Billions of devices running Windows 11 are vulnerable to newly discovered flaws in the Trusted Platform Module (TPM) 2.0 chips that are designed to improve their security. The TPM 2.0 chips have been added to motherboards by PC manufacturers since 2016 and are used to generate and store cryptographic keys and other sensitive data. The vulnerabilities, discovered by security experts Francisco Falcon and Ivan Arce from Quarkslab, are buffer overflow vulnerabilities that could be exploited by attackers to steal sensitive data from vulnerable devices and escalate privileges. The vulnerabilities are being tracked as CVE-2023-1017 and CVE-2023-1018 and are a cause for concern as they could put billions of devices at risk.
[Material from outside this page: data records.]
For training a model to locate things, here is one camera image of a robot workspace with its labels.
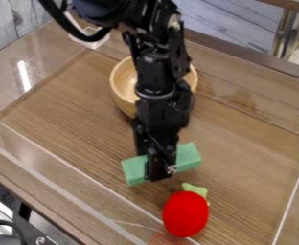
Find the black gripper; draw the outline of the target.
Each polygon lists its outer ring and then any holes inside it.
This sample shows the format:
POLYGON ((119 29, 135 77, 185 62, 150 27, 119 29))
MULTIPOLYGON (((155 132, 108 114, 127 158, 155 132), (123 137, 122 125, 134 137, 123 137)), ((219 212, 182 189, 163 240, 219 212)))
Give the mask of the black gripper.
POLYGON ((190 123, 194 103, 191 85, 185 80, 177 84, 170 99, 137 101, 137 117, 133 119, 135 152, 147 155, 145 177, 151 182, 169 178, 177 170, 175 146, 179 131, 190 123))

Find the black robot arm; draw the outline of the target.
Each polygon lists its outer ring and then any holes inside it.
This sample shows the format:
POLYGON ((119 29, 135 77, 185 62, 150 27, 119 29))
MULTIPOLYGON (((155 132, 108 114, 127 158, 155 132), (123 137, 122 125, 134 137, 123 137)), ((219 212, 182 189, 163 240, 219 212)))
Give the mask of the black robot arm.
POLYGON ((137 70, 133 120, 137 153, 147 157, 145 177, 159 181, 177 171, 179 132, 189 126, 195 95, 185 22, 173 0, 74 0, 76 14, 122 32, 137 70))

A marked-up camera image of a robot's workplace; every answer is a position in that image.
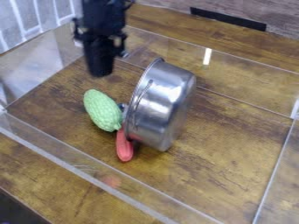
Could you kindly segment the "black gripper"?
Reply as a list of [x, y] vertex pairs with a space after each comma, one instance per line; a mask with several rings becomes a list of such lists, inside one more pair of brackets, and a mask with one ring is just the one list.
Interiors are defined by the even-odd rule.
[[82, 0], [82, 17], [74, 19], [74, 38], [84, 46], [92, 76], [112, 74], [115, 47], [126, 45], [127, 0]]

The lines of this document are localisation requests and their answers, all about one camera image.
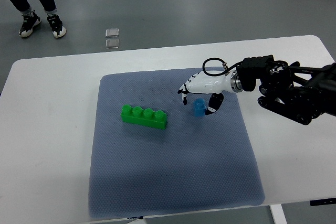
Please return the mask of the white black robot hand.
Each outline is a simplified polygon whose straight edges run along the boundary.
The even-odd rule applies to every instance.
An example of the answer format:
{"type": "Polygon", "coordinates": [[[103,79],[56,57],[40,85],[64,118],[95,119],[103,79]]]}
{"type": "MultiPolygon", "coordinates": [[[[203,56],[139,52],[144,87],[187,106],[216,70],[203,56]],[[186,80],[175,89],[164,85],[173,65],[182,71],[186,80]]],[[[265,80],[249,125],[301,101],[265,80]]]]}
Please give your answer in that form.
{"type": "Polygon", "coordinates": [[[181,94],[184,105],[187,105],[187,95],[192,94],[210,94],[205,115],[210,115],[219,110],[223,101],[223,92],[235,92],[232,86],[230,76],[208,76],[203,71],[192,75],[185,83],[183,83],[178,94],[181,94]]]}

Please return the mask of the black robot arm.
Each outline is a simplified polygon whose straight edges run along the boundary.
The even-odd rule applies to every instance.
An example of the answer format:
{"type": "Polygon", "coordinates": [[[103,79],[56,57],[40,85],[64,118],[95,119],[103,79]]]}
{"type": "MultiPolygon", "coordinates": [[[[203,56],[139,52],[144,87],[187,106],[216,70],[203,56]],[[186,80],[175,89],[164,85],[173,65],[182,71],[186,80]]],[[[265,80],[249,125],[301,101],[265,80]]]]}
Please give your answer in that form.
{"type": "Polygon", "coordinates": [[[233,67],[244,91],[254,91],[260,82],[258,104],[269,111],[303,125],[324,113],[335,115],[334,63],[302,67],[268,55],[244,58],[233,67]]]}

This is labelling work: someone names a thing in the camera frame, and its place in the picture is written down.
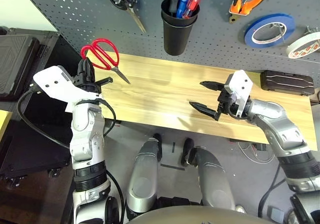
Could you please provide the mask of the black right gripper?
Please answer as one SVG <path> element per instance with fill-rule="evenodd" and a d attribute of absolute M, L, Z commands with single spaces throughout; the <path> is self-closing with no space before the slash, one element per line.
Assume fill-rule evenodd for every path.
<path fill-rule="evenodd" d="M 216 121 L 219 120 L 221 114 L 229 114 L 230 116 L 235 117 L 235 105 L 233 103 L 233 100 L 230 98 L 230 94 L 224 88 L 224 84 L 214 81 L 202 81 L 200 82 L 200 84 L 210 90 L 220 91 L 220 94 L 217 99 L 218 108 L 217 110 L 213 110 L 199 102 L 189 101 L 189 104 L 193 108 L 195 108 L 200 113 L 213 118 Z"/>

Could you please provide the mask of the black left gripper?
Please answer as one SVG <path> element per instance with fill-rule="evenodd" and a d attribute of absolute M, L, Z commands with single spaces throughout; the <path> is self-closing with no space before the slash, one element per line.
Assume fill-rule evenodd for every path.
<path fill-rule="evenodd" d="M 77 67 L 77 75 L 74 77 L 74 85 L 87 92 L 102 93 L 102 86 L 112 83 L 112 77 L 95 81 L 94 67 L 90 60 L 81 59 Z"/>

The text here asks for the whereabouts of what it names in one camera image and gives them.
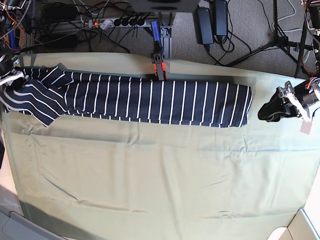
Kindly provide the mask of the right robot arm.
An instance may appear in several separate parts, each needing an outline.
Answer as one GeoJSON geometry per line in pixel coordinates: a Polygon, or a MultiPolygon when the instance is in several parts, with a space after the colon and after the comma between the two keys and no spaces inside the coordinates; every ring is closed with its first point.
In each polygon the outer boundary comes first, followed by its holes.
{"type": "MultiPolygon", "coordinates": [[[[37,45],[46,46],[47,42],[35,40],[36,44],[29,47],[17,48],[16,40],[25,40],[33,31],[32,18],[28,11],[31,0],[2,0],[0,2],[0,43],[14,54],[20,54],[34,49],[37,45]]],[[[108,28],[128,27],[130,30],[143,27],[146,21],[150,24],[150,34],[154,42],[162,47],[163,57],[171,57],[172,25],[176,13],[192,13],[194,30],[198,44],[206,51],[210,45],[220,46],[224,41],[231,41],[234,33],[229,30],[231,18],[226,0],[210,0],[209,7],[200,7],[196,0],[128,0],[122,1],[122,17],[111,20],[104,16],[106,8],[117,8],[117,4],[104,0],[96,5],[79,3],[48,3],[43,8],[46,26],[58,26],[68,22],[74,25],[78,19],[82,27],[79,31],[92,32],[106,25],[108,28]]]]}

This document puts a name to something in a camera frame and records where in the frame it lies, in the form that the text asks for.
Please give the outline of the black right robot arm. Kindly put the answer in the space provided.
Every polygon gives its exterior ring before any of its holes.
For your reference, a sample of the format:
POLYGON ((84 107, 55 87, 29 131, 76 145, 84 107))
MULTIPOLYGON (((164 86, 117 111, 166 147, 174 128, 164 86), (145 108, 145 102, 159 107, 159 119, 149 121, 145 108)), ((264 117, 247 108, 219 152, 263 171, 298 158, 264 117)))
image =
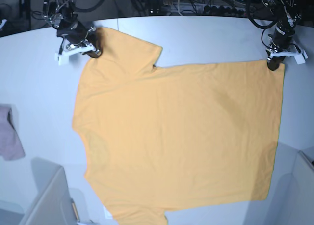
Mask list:
POLYGON ((83 24, 78 13, 89 13, 103 4, 99 0, 91 8, 78 8, 75 0, 44 0, 42 18, 56 30, 56 36, 62 38, 61 45, 55 54, 59 64, 69 61, 75 54, 88 55, 91 58, 99 58, 102 54, 102 46, 99 41, 97 27, 83 24))

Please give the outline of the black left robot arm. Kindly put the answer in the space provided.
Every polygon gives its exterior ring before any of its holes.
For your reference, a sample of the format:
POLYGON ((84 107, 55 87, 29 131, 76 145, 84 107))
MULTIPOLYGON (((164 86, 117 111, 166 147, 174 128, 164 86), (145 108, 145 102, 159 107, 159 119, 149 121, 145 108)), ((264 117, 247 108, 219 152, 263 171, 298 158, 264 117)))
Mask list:
POLYGON ((308 56, 293 39, 295 27, 302 19, 301 11, 294 0, 261 0, 263 6, 269 8, 275 17, 268 25, 258 24, 253 19, 250 12, 251 2, 252 0, 246 1, 246 15, 255 27, 262 29, 261 42, 268 55, 268 69, 277 70, 286 57, 293 57, 297 64, 305 63, 308 56))

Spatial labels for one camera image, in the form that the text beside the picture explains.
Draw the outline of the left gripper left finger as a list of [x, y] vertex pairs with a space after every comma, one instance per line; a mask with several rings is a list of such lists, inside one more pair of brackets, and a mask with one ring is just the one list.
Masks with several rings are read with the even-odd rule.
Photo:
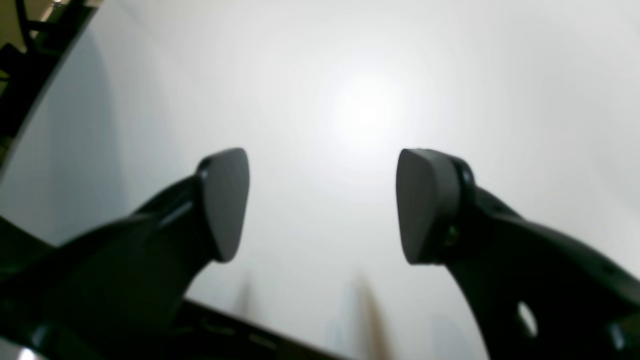
[[51, 360], [158, 351], [196, 276], [235, 257], [249, 188], [247, 152], [230, 148], [58, 247], [2, 218], [2, 339]]

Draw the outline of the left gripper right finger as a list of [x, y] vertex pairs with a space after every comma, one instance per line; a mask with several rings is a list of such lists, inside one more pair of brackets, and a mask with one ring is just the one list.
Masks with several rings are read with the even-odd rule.
[[395, 180], [410, 265], [442, 265], [492, 360], [637, 360], [639, 280], [594, 248], [528, 221], [459, 157], [403, 149]]

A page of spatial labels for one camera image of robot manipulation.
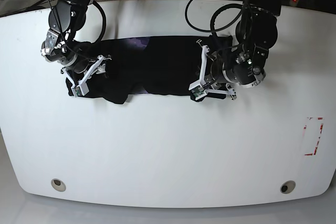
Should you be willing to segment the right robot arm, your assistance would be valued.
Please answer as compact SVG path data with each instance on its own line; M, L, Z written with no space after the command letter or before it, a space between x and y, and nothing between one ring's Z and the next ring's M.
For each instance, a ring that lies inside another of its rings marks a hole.
M101 32L94 42L75 40L76 32L86 22L89 5L98 9L102 16ZM50 8L49 29L41 46L41 55L48 62L59 62L61 73L71 83L74 97L84 97L89 92L87 81L94 74L106 72L106 62L110 55L95 55L90 51L99 44L106 32L107 18L102 7L95 0L58 0Z

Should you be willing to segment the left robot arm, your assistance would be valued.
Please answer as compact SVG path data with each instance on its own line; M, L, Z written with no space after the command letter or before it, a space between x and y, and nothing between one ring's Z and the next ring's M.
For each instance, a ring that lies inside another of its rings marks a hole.
M190 84L194 101L205 97L236 99L234 85L252 88L266 77L264 66L278 38L281 0L243 0L212 15L208 33L215 50L201 45L199 78Z

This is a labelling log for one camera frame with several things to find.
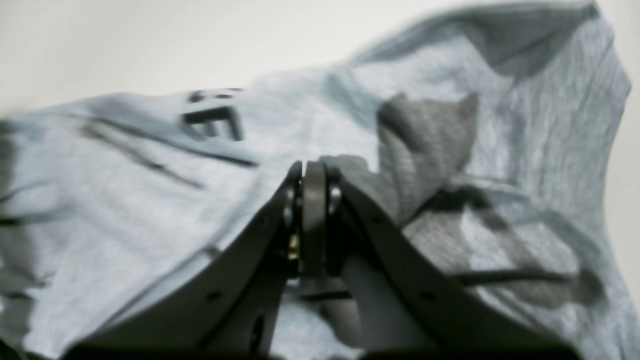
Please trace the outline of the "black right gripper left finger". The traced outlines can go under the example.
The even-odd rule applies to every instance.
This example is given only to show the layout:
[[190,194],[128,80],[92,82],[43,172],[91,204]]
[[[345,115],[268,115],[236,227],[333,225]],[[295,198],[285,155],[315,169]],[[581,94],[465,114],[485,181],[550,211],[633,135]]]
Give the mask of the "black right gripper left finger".
[[192,280],[80,342],[64,359],[269,359],[285,285],[299,271],[291,241],[302,176],[297,161],[238,238]]

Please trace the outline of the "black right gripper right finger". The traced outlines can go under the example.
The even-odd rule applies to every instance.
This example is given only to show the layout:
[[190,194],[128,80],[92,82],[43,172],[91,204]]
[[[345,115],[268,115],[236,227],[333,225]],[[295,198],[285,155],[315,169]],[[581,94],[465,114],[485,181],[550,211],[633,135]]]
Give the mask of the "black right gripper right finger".
[[340,278],[358,308],[366,360],[577,360],[555,336],[513,321],[425,259],[340,171],[302,178],[302,276]]

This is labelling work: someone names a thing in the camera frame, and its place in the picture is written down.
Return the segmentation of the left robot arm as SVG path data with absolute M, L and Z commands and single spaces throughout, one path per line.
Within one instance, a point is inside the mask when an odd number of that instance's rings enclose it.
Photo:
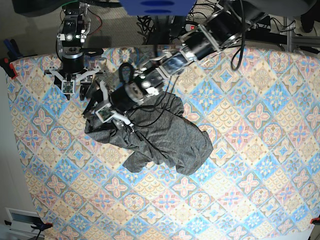
M 85 119 L 95 116 L 101 124 L 132 126 L 129 112 L 134 107 L 141 109 L 143 103 L 163 91 L 164 81 L 180 75 L 190 64 L 212 53 L 221 53 L 241 42 L 236 65 L 239 69 L 244 49 L 246 32 L 266 15 L 265 9 L 248 0 L 225 0 L 223 8 L 213 13 L 203 24 L 180 36 L 182 48 L 176 52 L 163 50 L 162 54 L 133 67 L 124 62 L 118 68 L 122 86 L 114 91 L 107 89 L 103 81 L 92 93 L 83 111 Z

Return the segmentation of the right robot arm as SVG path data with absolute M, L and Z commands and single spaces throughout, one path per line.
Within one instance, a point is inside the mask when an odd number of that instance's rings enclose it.
M 101 48 L 85 48 L 85 41 L 91 30 L 91 19 L 88 16 L 89 4 L 70 2 L 62 7 L 65 14 L 56 36 L 56 55 L 61 61 L 60 68 L 50 66 L 45 75 L 54 77 L 54 84 L 69 100 L 76 94 L 79 87 L 79 97 L 83 101 L 90 95 L 90 87 L 94 75 L 102 72 L 99 66 L 85 67 L 85 57 L 101 56 Z
Despite the fact that TPM 2.0 chips were intended to make Windows 11 more secure than its predecessor, they could be completely negated by these vulnerabilities. The vulnerabilities could impact the security measures that take place when a PC first boots up and provide authentication for Windows Hello face recognition. TPM is required for some Windows security features such as Measured Boot, Device Encryption, Windows Defender System Guard (DRTM), and Device Health Attestation, but it is not required for some commonly used features. When TPM is available, however, the security features in Windows are enhanced and better able to protect sensitive information and encrypt data.
The CERT Coordination Center at Carnegie Mellon University has warned that an exploit leveraging these vulnerabilities would be essentially “undetectable” by the devices themselves as well as the best antivirus software. The Trusted Computing Group (TCG) has come up with a fix for now in a new security bulletin, which involves vendors moving to a fixed version of the Trusted Platform Module specification. PC manufacturers are expected to address these flaws soon, but in the meantime, Windows 11 users should limit physical access to their devices, only use signed software from reputable vendors, and apply any firmware updates as soon as they become available.
Users are also advised to update and enable Microsoft Defender, as malware could be used to exploit these flaws. Additionally, users may want to consider using one of the best Windows 11 antivirus software solutions for additional protection.